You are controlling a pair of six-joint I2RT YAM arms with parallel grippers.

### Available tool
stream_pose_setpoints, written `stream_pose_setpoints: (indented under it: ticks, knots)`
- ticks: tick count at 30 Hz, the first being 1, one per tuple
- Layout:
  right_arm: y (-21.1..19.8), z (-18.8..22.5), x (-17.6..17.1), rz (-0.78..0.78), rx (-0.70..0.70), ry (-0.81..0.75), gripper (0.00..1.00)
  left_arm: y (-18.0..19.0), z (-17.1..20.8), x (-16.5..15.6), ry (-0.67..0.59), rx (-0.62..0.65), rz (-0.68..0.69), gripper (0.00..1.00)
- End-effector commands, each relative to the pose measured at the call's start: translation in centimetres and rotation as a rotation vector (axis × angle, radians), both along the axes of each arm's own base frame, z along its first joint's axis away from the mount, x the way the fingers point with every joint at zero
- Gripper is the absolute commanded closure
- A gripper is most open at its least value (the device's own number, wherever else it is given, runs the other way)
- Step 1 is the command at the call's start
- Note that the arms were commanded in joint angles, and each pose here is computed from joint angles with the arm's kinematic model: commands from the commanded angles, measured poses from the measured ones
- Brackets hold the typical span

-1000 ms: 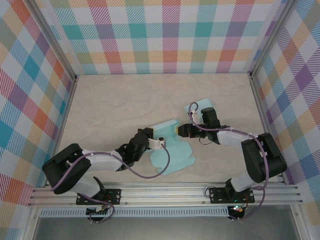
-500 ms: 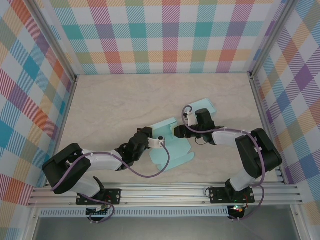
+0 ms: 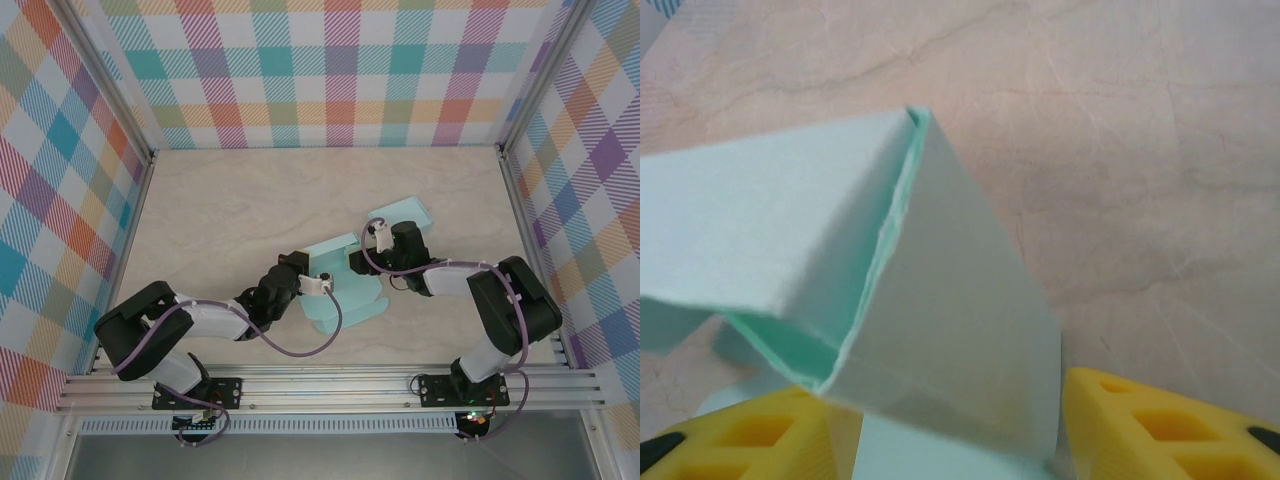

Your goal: Fold the paper box

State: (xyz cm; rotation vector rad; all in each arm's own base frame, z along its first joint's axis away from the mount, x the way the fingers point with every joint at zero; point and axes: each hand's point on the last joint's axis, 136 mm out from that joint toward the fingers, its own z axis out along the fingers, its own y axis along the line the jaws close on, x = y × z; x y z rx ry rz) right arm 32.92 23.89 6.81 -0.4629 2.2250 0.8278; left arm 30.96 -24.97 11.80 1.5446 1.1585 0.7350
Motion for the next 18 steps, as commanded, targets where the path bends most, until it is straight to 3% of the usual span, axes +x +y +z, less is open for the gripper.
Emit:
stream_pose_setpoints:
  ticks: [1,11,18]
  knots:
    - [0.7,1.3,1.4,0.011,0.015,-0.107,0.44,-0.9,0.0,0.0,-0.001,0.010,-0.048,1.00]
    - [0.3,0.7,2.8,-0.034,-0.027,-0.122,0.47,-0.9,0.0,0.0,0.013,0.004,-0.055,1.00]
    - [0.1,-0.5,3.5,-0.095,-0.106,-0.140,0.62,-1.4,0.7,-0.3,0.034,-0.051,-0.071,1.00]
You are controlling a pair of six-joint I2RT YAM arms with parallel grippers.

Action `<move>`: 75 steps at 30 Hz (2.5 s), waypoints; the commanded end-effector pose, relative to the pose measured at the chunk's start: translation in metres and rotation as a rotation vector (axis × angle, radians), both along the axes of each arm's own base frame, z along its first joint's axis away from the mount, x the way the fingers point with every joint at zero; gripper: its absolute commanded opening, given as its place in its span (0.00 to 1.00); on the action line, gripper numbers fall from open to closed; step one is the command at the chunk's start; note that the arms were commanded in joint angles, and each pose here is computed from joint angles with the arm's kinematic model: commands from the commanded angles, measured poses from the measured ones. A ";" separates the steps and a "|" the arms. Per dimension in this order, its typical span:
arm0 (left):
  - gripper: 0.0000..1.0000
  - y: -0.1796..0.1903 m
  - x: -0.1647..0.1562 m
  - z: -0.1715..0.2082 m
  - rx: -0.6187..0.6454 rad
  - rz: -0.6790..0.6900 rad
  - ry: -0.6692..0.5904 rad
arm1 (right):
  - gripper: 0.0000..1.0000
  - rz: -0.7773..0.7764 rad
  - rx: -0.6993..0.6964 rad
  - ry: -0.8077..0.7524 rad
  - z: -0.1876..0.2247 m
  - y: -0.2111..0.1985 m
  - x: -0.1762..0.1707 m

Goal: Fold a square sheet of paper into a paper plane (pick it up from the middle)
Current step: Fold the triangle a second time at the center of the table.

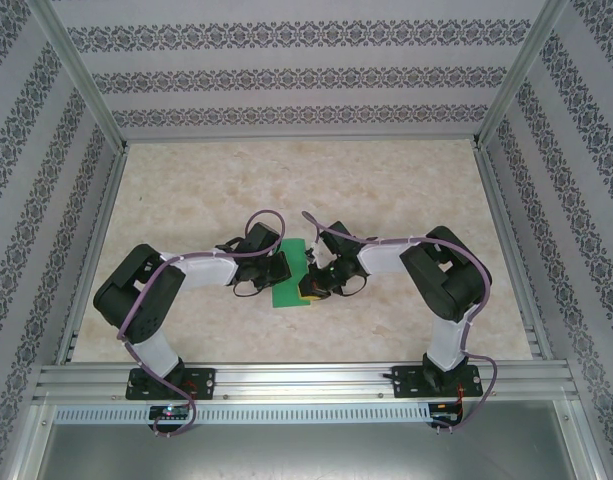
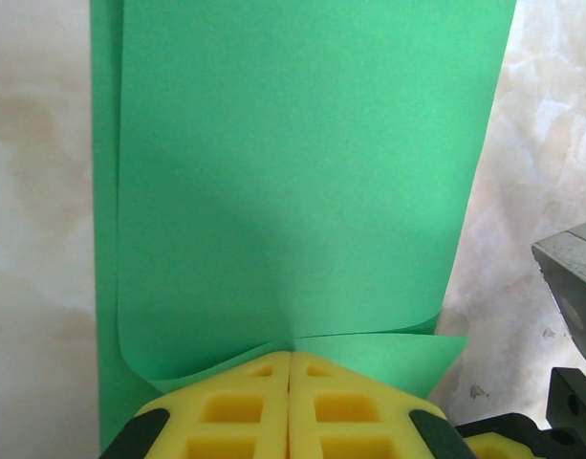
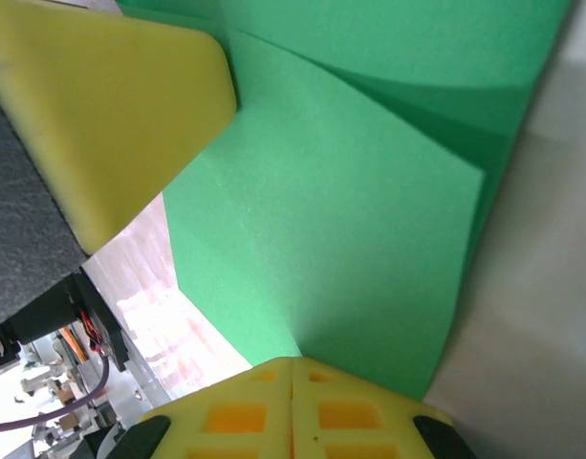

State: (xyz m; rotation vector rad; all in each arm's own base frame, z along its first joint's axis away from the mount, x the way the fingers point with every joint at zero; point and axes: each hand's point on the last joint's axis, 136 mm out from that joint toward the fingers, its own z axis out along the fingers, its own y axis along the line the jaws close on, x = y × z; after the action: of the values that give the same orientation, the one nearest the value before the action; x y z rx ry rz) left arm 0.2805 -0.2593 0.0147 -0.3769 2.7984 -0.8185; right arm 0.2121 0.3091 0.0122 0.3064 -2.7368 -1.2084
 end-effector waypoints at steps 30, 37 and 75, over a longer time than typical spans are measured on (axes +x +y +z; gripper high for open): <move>0.05 0.024 -0.023 -0.037 0.118 -0.004 0.101 | 0.03 -0.080 -0.036 -0.049 0.050 -0.025 -0.015; 0.06 0.019 -0.021 -0.036 0.100 -0.012 0.101 | 0.03 -0.083 -0.022 -0.048 0.042 -0.002 0.007; 0.08 0.035 -0.019 -0.028 0.096 0.026 0.001 | 0.00 -0.037 -0.347 0.091 -0.058 -0.053 -0.040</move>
State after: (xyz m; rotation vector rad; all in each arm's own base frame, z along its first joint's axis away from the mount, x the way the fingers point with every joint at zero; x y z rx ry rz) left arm 0.2649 -0.2671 0.0159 -0.2923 2.7843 -0.9409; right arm 0.2079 0.3042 0.0095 0.2292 -2.7862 -1.1192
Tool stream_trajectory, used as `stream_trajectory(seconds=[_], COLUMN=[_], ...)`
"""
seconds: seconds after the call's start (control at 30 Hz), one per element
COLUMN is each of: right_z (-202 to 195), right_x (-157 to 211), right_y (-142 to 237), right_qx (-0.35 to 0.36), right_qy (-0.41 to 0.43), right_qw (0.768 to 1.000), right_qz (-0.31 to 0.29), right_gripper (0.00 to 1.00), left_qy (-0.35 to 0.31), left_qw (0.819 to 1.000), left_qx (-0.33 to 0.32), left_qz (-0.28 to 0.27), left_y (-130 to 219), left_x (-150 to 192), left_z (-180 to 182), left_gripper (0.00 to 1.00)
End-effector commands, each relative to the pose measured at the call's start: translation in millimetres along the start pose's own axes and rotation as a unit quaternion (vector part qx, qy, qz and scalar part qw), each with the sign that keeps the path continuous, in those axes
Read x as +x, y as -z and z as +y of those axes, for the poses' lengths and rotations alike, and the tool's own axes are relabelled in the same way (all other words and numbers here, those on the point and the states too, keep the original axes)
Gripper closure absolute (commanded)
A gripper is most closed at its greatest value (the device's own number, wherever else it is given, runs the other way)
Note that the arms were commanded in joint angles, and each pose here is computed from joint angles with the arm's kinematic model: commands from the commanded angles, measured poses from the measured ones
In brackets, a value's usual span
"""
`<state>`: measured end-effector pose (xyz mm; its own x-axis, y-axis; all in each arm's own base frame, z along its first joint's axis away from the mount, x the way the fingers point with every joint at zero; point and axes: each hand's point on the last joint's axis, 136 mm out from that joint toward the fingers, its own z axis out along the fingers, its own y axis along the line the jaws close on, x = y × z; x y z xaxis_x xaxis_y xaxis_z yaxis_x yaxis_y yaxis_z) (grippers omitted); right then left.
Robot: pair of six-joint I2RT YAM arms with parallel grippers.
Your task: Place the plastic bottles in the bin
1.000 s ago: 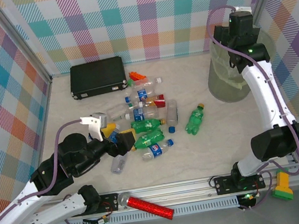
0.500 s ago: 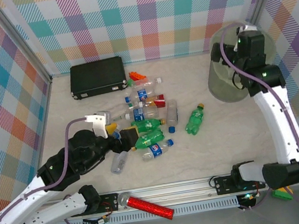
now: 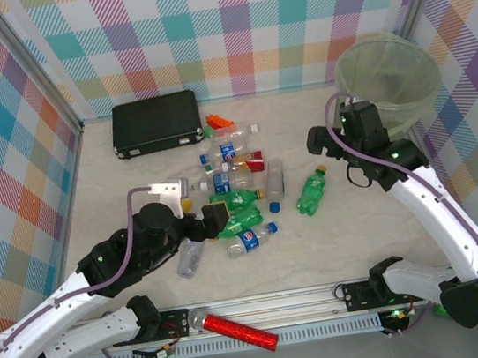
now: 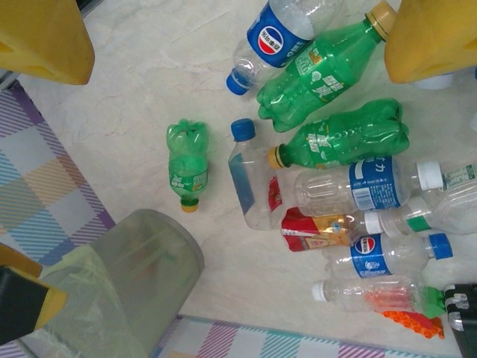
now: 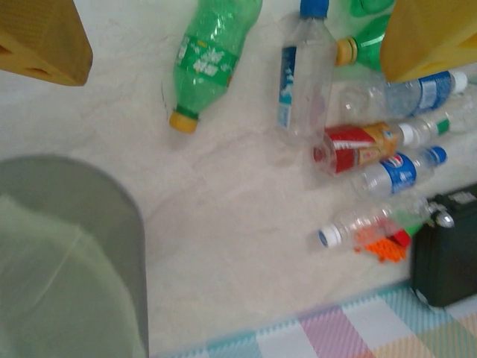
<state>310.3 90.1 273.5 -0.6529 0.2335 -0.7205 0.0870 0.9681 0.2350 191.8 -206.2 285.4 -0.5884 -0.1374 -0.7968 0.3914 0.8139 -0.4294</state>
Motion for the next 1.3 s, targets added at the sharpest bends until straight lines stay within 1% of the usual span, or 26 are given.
stream_trajectory(seconds=[0.0,0.13,0.3,0.4,0.43,0.63,0.77,0.9,1.0,1.27], right_z=[-7,-8,4,5,4,1,-4,-14,-21,-26], right_x=[30,57,94,113,118,141,150,160,167,182], right_y=[-21,-42,-66,-79,-83,-102,-114,-127,-137,-153], right_qx=[0.041,0.071,0.052,0.053,0.057,0.069,0.08,0.088,0.09,0.096], right_qy=[-0.012,-0.021,-0.046,-0.064,-0.069,-0.104,-0.119,-0.142,-0.16,-0.152], right_qw=[0.997,0.987,0.974,0.964,0.962,0.947,0.938,0.927,0.919,0.914], right_qz=[0.064,0.143,0.217,0.252,0.259,0.296,0.315,0.335,0.348,0.365], right_gripper=[0.01,0.01,0.01,0.01,0.0,0.07,0.08,0.13,0.15,0.19], left_qy=[0.01,0.011,0.009,0.008,0.008,0.011,0.012,0.014,0.014,0.016], left_qw=[1.0,1.0,1.0,0.999,0.999,0.997,0.998,0.998,0.998,0.998], left_qx=[-0.001,0.001,0.014,0.027,0.03,0.061,0.059,0.061,0.06,0.058], left_qz=[-0.003,-0.004,0.005,0.015,0.019,0.039,0.033,0.03,0.027,0.022], left_y=[1,4,12,18,19,25,27,29,31,31], left_x=[2,4,7,8,10,17,17,16,15,12], left_z=[2,3,2,-2,-2,-10,-7,-7,-6,-6], left_gripper=[0.01,0.0,0.01,0.0,0.0,0.01,0.0,0.0,0.01,0.0])
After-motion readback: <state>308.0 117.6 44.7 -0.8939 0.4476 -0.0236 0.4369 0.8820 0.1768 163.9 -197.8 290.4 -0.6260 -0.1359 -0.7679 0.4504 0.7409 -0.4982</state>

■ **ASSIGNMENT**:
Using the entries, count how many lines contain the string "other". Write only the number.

■ **WRITTEN ANSWER**:
3